08/04/2011 1488 views 1 likes
ESA / Applications / Observing the Earth

This Envisat image features the Brunt Ice Shelf/Stancomb-Wills Ice Tongue system on the coast of northern Coats Land in east Antarctica.

The system is a thin unbounded ice shelf attached to Caird Coast at the eastern margin of the Weddell Sea. The Brunt Ice Shelf (far left) and the Stancomb-Wills Ice Tongue (centre) are connected by a mass of icebergs bound together by up to 50m of extraordinarily thick fast ice and smaller meteoric ice blocks.

The Stancomb-Wills Ice Tongue is a fast-moving ice tongue fed by Stancomb-Wills Glacier. The width at the ice front is approximately 70 km.

The ice-covered Lyddan Island is visible to the right of the Stancomb-Wills Ice Tongue. With its 3 narrow arms, the island resembles the tail of a whale.

Much of the shelf system is severely rifted; a large rift can be seen between Lyddan Island and the ice tongue.

The Brunt Ice Shelf is a 100-m-thick floating area of ice that is fed mainly by ice flowing from Dronning Maud Land.

The ice shelf moves several hundred metres a year towards the ocean.

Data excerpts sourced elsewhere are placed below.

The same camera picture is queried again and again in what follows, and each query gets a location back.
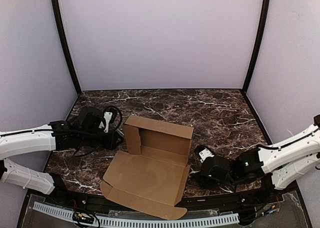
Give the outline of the brown cardboard box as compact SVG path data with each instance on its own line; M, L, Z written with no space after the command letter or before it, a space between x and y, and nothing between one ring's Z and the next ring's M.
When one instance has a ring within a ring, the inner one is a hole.
M194 128L130 115L123 125L127 151L117 151L100 191L114 203L164 220L178 220L189 176Z

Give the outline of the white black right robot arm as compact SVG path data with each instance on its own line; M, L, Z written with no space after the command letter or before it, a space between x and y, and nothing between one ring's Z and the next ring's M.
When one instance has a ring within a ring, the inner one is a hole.
M268 178L272 188L285 189L320 163L320 117L302 132L271 145L257 144L236 159L216 155L199 145L194 150L201 162L200 177L237 186Z

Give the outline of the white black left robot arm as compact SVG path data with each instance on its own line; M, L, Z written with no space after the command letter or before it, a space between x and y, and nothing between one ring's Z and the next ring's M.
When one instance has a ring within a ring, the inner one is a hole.
M82 108L69 121L58 120L35 128L6 131L0 134L0 181L23 189L51 195L67 190L62 177L39 172L13 162L14 156L74 150L74 157L84 157L96 150L115 150L124 138L118 133L122 112L114 105L104 110L92 106Z

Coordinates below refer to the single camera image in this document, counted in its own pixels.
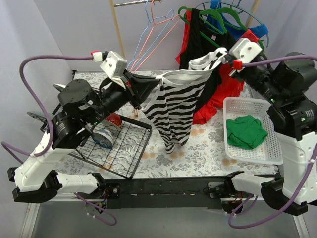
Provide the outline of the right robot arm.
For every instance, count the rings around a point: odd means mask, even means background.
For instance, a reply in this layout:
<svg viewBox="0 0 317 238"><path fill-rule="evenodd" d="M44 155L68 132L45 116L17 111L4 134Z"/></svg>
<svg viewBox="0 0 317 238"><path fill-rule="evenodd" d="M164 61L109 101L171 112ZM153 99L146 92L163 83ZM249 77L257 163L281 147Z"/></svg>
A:
<svg viewBox="0 0 317 238"><path fill-rule="evenodd" d="M301 215L317 203L317 106L305 92L317 79L316 58L299 52L273 60L260 54L236 76L270 103L283 158L280 178L233 172L226 176L223 195L241 192L261 196L266 204L291 215Z"/></svg>

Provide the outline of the black white striped tank top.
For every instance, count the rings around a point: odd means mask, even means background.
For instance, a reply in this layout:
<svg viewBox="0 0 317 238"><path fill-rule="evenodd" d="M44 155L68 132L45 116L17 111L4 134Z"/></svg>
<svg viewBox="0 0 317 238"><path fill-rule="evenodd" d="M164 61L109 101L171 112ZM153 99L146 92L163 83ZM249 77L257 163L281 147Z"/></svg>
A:
<svg viewBox="0 0 317 238"><path fill-rule="evenodd" d="M196 102L214 69L224 62L224 47L192 59L188 69L169 71L156 76L158 86L142 105L142 112L155 126L172 153L177 144L183 146L190 137Z"/></svg>

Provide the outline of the pink wire hanger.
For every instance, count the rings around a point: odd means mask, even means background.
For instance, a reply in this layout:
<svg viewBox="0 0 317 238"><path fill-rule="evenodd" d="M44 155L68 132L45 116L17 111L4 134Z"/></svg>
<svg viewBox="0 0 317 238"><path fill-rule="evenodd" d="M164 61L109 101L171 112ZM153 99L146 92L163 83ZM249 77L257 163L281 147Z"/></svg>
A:
<svg viewBox="0 0 317 238"><path fill-rule="evenodd" d="M141 7L142 30L136 41L128 69L136 72L155 56L163 41L176 27L179 17L175 0L147 0Z"/></svg>

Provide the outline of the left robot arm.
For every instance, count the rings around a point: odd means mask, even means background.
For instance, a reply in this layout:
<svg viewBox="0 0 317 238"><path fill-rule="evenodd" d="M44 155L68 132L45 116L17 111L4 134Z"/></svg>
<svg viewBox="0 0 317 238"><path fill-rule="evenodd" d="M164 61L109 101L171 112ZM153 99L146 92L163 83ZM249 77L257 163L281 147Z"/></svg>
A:
<svg viewBox="0 0 317 238"><path fill-rule="evenodd" d="M99 173L68 175L54 167L93 135L93 128L126 103L140 109L152 90L159 84L154 77L124 71L124 85L106 78L94 90L84 79L76 79L59 93L62 111L48 118L48 130L32 155L18 168L9 168L8 177L15 183L15 202L43 203L62 193L84 193L101 198L107 191Z"/></svg>

Once it reaches the Weddell Sea, it is put under strain from higher temperatures and the motion of tides until parts of it eventually break off into icebergs.

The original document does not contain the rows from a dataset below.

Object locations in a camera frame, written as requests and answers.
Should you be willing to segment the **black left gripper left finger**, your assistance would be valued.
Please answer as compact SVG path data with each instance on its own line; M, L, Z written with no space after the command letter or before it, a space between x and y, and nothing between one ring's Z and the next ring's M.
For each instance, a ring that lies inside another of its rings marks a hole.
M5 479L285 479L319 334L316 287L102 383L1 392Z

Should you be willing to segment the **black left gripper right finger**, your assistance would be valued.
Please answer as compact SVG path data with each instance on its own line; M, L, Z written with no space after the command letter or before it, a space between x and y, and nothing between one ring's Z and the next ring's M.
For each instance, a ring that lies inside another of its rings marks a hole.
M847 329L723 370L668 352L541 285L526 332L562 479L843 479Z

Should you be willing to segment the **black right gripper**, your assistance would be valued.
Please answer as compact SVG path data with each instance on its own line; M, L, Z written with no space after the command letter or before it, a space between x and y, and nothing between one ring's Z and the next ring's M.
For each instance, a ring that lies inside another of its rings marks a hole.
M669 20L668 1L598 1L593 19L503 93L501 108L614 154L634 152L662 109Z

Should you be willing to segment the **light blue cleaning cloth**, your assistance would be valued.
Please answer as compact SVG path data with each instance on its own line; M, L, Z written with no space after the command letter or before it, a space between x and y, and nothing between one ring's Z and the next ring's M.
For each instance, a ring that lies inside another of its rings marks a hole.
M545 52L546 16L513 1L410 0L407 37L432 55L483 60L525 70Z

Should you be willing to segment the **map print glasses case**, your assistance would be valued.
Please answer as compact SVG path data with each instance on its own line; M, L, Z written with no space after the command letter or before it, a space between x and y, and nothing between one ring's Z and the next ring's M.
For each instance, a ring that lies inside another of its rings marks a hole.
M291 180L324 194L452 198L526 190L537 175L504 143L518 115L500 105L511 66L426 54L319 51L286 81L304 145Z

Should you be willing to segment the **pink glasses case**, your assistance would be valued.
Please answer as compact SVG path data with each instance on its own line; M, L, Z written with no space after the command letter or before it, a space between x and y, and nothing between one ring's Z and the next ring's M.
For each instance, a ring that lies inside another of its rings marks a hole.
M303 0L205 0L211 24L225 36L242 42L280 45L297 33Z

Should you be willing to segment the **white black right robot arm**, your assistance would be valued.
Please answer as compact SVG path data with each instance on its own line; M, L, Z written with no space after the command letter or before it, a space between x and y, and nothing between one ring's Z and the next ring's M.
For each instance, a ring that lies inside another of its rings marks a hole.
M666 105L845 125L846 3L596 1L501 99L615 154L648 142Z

Since the mid-1950s the ice shelf has been home to the British Antarctic Survey’s Halley Field Station. As the ice shelf moves, it takes Halley station with it. In fact, the station drifts northwest by half a kilometre each year.

Studying ice shelves is important because they are indicators for ongoing climate change. Long-term satellite monitoring over Antarctica is essential because it provides authoritative evidence of trends and allows scientists to make predictions.

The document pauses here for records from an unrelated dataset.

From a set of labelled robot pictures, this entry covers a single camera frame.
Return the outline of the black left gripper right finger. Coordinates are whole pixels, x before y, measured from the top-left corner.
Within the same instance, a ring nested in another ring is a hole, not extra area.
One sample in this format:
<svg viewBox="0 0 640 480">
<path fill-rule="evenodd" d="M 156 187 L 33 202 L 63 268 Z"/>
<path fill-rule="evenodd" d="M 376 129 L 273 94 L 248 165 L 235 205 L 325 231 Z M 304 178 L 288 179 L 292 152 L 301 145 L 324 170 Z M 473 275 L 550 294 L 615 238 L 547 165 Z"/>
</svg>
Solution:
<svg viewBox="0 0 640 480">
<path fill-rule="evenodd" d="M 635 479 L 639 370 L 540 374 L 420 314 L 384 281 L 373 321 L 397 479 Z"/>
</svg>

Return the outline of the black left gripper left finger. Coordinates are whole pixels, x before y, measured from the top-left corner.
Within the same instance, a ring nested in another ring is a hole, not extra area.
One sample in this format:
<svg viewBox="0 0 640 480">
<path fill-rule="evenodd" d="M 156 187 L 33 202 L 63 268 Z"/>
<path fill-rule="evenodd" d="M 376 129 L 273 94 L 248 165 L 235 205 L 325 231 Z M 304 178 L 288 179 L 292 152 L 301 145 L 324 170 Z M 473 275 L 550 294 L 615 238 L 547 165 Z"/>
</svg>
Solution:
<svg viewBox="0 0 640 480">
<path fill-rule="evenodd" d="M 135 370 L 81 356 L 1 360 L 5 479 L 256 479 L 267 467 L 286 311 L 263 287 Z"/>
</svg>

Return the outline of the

Over the last 20 years, ESA’s ERS and Envisat satellite missions have been the main vehicles for testing and demonstrating the use of Earth observation data in polar regions.

Envisat’s Advanced Synthetic Aperture Radar (ASAR) instrument is particularly suited to acquire data over Antarctica because it is able to see through clouds and darkness – conditions often found in the area. Daily ASAR images of Antarctica are made easily accessible to scientists.

This image was acquired by ASAR on 5 March.